È facile immaginare l’effetto che una frase simile, pronunciata con stizza verso l’insegnante a circa 10 minuti dall’inizio della lezione, può sortire. Un gelo pietrificante cala sulla classe e il clima rilassato, attento e giocoso al tempo stesso che si era cercato di creare sembra irrimediabilmente incrinato. Ma mancano ancora 3 ore e 50 minuti alla fine della lezione. Sarà quindi meglio risalire la china al più presto.

Non so quanti di voi si siano trovati in condizioni di attrito con uno o più studenti. È un problema non frequente, ma che ricorre regolarmente e forse è uno dei più cruciali nel nostro campo, specialmente quando lo “scontro” ha luogo in pubblico. Le ragioni di tale fenomeno sono molteplici, spesso non è possibile conoscerle tutte. Possono essere d’ordine didattico o culturale, fisico o psicologico, emotivo o tutte le cose messe insieme, sia da parte dell’insegnante che da quella dello studente. Eppure non possiamo evitare di sentirci immediatamente messi in causa, non solo come professionisti, ma anche come persone.

Tornando all’accaduto, la prima cosa che ho pensato è stata: “Evidentemente le sono antipatica”, perché la sua reazione rabbiosa a un’attività che certo poteva piacerle o meno, ma che comunque gli altri allievi sembravano svolgere con partecipazione, era fuori luogo. È proprio su questo eccesso che desidero riflettere e non tanto sulla diversità di gusti o di opinione, che considero legittimi.

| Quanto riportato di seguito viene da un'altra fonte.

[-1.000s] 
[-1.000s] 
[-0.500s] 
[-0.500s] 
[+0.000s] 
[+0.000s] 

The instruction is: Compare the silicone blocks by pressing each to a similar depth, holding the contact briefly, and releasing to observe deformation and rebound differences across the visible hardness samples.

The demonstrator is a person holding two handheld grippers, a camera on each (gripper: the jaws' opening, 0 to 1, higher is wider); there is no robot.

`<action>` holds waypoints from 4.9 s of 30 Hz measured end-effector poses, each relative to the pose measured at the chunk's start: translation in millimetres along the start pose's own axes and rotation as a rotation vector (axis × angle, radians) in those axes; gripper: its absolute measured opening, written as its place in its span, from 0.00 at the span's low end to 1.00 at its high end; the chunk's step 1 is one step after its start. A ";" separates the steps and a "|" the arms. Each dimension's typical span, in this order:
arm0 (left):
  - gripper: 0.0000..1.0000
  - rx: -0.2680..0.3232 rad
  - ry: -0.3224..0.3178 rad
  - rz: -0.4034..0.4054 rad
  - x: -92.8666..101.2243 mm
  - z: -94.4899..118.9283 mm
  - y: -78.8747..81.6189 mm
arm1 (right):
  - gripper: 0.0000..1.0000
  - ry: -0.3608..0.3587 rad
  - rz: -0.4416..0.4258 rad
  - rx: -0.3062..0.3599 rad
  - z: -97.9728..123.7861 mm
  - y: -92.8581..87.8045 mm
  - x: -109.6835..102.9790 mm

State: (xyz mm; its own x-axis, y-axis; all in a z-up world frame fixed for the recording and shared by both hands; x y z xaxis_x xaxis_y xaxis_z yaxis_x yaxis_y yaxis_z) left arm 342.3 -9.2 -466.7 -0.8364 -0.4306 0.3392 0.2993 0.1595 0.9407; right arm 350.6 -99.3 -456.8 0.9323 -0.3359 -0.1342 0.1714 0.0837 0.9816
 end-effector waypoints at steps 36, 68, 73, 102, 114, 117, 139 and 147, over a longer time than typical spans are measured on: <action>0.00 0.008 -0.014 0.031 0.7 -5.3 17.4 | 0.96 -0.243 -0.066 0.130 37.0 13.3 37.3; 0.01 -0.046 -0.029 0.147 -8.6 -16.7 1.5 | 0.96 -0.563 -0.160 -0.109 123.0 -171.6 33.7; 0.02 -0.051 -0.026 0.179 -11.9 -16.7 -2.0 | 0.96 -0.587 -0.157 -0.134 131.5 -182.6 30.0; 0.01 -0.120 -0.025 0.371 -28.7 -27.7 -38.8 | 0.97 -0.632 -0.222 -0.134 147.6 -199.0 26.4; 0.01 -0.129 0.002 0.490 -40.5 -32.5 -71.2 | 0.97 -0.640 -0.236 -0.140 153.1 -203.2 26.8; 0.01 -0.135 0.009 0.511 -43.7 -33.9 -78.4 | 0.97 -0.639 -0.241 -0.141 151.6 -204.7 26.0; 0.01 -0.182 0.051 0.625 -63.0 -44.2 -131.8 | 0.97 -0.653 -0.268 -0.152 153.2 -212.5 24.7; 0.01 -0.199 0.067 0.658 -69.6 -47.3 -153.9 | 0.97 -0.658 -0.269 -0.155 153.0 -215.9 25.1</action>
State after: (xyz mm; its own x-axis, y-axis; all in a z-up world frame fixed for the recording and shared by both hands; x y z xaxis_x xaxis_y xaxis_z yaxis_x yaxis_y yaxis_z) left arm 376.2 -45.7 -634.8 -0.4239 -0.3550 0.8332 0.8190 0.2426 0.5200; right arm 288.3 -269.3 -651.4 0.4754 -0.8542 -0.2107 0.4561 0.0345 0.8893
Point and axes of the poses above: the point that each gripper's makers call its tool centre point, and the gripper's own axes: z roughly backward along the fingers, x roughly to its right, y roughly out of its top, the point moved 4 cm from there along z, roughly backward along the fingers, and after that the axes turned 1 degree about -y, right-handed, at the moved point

Ho parlato di ragioni molteplici. Nel caso specifico una poteva essere il fatto che insegnavo in quella classe soltanto da 3 giorni, alternandomi a un collega che nelle 2 settimane precedenti ne era stato l’unico titolare. Potevo quindi essere considerata un’intrusa. Del resto ne avevo avuto il sentimento fin dai primi attimi del primo giorno. Gli studenti per la maggior parte non erano stati messi al corrente del cambiamento e 3 o 4 allievi (su un totale di 14), immagino particolarmente affezionati al mio collega, non avevano saputo nascondere un’ovvia delusione. I loro sguardi freddi, leggermente angosciati, di gente preparata al peggio sembravano analizzarmi ai raggi infrarossi. A momenti mi son chiesta se ci fosse qualcosa di particolare nel mio aspetto che li impressionasse. Chissà, forse per errore mi ero tracciata un grande sbaffo sulla guancia col pennarello… In fin dei conti trovavo la scena abbastanza ridicola. Il fenomeno del “primo acchito”, benché con gradazioni diverse, è classico. Per questo non mi lascio abbattere da tali dimostrazioni di diffidenza e mi era sembrato di aver superato rapidamente l’impasse.

Evidentemente era riemersa un’isola di resistenza. Gli occhi chiari del mio collega avevano colpito ancora! Ma la preferenza di questa ragazza dipendeva unicamente da fattori estetici e di simpatia umana o non esisteva piuttosto da parte mia una carenza didattica? Ma allora perché soltanto lei aveva reagito a quel modo? Forse il problema non aveva niente a che vedere con la lezione. Forse scendendo dall’autobus per venire a scuola qualche buzzurro l’aveva spinta senza chiederle scusa e lei sentiva l’urgenza di sfogarsi contro qualcuno.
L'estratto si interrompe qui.